Your objective:
Using the listing below, set down exactly the lines starting at the line that contains "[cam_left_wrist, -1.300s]" and ending at the line that contains "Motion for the", both included, and no others.

Supplied data:

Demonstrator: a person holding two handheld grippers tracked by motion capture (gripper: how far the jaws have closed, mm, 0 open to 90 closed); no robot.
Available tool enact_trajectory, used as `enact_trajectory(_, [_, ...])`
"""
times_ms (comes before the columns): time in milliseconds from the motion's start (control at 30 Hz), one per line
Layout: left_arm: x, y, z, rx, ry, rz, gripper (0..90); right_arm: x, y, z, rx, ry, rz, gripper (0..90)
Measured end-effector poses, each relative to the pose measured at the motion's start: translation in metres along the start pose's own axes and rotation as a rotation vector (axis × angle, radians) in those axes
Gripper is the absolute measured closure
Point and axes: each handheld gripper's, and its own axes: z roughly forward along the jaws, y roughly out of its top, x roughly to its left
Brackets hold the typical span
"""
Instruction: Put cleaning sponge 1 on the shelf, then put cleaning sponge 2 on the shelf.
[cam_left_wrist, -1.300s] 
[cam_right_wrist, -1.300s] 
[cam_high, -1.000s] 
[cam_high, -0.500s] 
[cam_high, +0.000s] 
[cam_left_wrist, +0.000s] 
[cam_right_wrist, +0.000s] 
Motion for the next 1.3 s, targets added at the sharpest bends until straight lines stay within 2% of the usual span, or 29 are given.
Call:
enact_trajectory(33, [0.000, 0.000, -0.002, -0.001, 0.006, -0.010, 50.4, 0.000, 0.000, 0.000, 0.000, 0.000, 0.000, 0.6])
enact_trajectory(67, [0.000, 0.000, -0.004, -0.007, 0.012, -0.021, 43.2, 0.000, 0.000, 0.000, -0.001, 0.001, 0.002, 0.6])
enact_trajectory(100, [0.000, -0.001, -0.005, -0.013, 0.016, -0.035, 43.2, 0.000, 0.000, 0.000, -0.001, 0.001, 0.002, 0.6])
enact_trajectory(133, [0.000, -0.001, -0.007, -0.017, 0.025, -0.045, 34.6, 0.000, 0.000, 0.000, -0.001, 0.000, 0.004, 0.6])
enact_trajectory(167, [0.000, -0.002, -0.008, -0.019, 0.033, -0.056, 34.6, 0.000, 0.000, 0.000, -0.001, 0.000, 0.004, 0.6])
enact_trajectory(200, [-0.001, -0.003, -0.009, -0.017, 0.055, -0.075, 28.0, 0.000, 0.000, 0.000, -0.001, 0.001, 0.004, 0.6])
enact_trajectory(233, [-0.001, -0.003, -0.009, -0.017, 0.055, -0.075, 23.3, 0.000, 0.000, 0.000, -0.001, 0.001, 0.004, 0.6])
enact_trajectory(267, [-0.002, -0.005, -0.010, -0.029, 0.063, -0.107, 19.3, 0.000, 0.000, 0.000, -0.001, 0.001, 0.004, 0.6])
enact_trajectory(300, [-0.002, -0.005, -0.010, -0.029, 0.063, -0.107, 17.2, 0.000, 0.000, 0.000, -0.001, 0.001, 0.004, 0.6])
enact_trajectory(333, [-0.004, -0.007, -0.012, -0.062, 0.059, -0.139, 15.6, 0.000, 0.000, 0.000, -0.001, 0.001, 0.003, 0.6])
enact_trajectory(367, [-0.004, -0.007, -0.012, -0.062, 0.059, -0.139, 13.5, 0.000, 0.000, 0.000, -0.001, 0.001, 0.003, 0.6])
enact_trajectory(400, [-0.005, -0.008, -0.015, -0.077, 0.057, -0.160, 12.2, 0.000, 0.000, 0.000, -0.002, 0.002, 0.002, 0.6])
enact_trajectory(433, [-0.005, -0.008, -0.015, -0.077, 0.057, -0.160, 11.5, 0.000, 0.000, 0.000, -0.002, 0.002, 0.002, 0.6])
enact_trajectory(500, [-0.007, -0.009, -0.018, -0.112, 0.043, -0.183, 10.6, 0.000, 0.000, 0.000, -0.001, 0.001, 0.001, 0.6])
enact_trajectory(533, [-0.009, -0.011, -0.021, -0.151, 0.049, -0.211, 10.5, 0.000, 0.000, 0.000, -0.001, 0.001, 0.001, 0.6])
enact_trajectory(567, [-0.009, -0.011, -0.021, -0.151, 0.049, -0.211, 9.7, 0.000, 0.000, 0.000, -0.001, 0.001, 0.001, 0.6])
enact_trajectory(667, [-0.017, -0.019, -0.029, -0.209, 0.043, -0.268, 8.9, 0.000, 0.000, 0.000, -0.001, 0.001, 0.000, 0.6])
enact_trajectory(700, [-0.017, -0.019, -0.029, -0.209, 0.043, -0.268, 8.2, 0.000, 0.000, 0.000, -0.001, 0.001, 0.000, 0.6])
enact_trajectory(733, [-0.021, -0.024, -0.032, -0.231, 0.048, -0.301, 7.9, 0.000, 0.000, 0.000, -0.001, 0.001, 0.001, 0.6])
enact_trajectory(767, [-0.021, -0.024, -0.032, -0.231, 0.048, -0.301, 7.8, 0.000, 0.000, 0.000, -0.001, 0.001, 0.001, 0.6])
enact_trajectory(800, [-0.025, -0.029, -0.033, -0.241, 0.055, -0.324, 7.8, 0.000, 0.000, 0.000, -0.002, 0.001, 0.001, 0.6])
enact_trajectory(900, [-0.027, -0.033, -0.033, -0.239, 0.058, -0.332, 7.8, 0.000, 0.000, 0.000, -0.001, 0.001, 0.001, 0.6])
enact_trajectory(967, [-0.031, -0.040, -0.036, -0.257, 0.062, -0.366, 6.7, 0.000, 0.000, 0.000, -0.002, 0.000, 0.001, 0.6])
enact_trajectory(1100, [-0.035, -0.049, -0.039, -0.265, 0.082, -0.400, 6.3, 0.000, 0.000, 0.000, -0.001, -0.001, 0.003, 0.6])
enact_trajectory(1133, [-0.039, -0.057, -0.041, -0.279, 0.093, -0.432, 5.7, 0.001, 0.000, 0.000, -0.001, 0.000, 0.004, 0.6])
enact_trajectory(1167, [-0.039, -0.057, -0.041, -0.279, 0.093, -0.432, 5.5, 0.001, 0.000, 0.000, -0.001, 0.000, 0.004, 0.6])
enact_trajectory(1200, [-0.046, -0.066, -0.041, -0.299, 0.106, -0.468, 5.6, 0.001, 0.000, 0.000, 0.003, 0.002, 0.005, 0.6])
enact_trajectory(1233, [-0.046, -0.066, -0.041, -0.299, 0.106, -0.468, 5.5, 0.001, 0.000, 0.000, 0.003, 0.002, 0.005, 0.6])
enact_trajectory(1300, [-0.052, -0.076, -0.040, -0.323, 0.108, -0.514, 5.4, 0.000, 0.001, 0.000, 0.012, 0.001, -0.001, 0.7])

Result of this task:
[cam_left_wrist, -1.300s] 
[cam_right_wrist, -1.300s] 
[cam_high, -1.000s] 
[cam_high, -0.500s] 
[cam_high, +0.000s] 
[cam_left_wrist, +0.000s] 
[cam_right_wrist, +0.000s] 
Motion for the next 1.3 s, targets added at the sharpest bends until straight lines stay within 2% of the usual span, or 29 are given.

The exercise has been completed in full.